Apparently many early Americans wanted to choose a form of democratic government in which power was 'vested in the people,' not just vested in the representatives of the people.  I don't much about this, but I believe it may have been the position of the Whig party.  Around the time of the Revolutionary War, many Americans were living a lifestyle that was a kind of mix of European farming/homesteading and Native American hunting/gathering, and these folks were very independent.  Not only did they favor independence from England, but independence from many other aspects of government as well.  It seems to me these people are alternately praised and denigrated in our American folklore, and that, to a certain extent, the split still exists among us.  Although many of the people who now choose to 'live outside the law' are actually people who have been barred from participating in lawful society in any kind of meaningful fulfilling way, but who are nevertheless being 'controlled' by the law and living, often, in incarceration.  Anyway, there was indeed a great deal of disagreement during the Revolutionary Period as to just what kind of 'government' the 'United States' was going to have.  If you want to read more about this, from a very different-from-the-usual perspective, yet in a serious, historically well-researched way, I recommend this book, Gone to Croatan.

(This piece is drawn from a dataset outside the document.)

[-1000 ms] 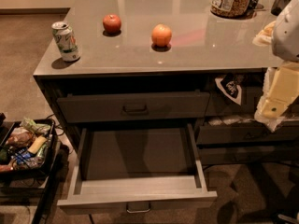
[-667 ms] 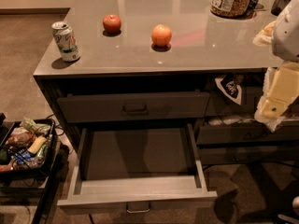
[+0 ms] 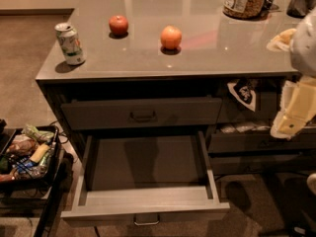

Part of the problems that confront our country are indeed rooted in these earlier problems, and especially in the legacy of colonialism and slavery.  Not just black slavery either, but immigrant-slavery generally.  In immigrant-slavery, immigrants take on the most menial, low-paying, and dangerous jobs with the chance to make it to a higher socio-economic level, just as many of the early European and African indentured-servants/slaves did.  (Black slavery, after something like 1640, meant life-long indenture, with no hope for chance of betterment, and was obviously much more brutal and inhuman in nature.  But you could be worked to death as an indentured servant as well, having no rights during the time of your indenture.) 

Barack Obama's speech in Philadelphia gave me a lot of hope that maybe this, to my mind, colonial pattern can still change.  What could America be like? 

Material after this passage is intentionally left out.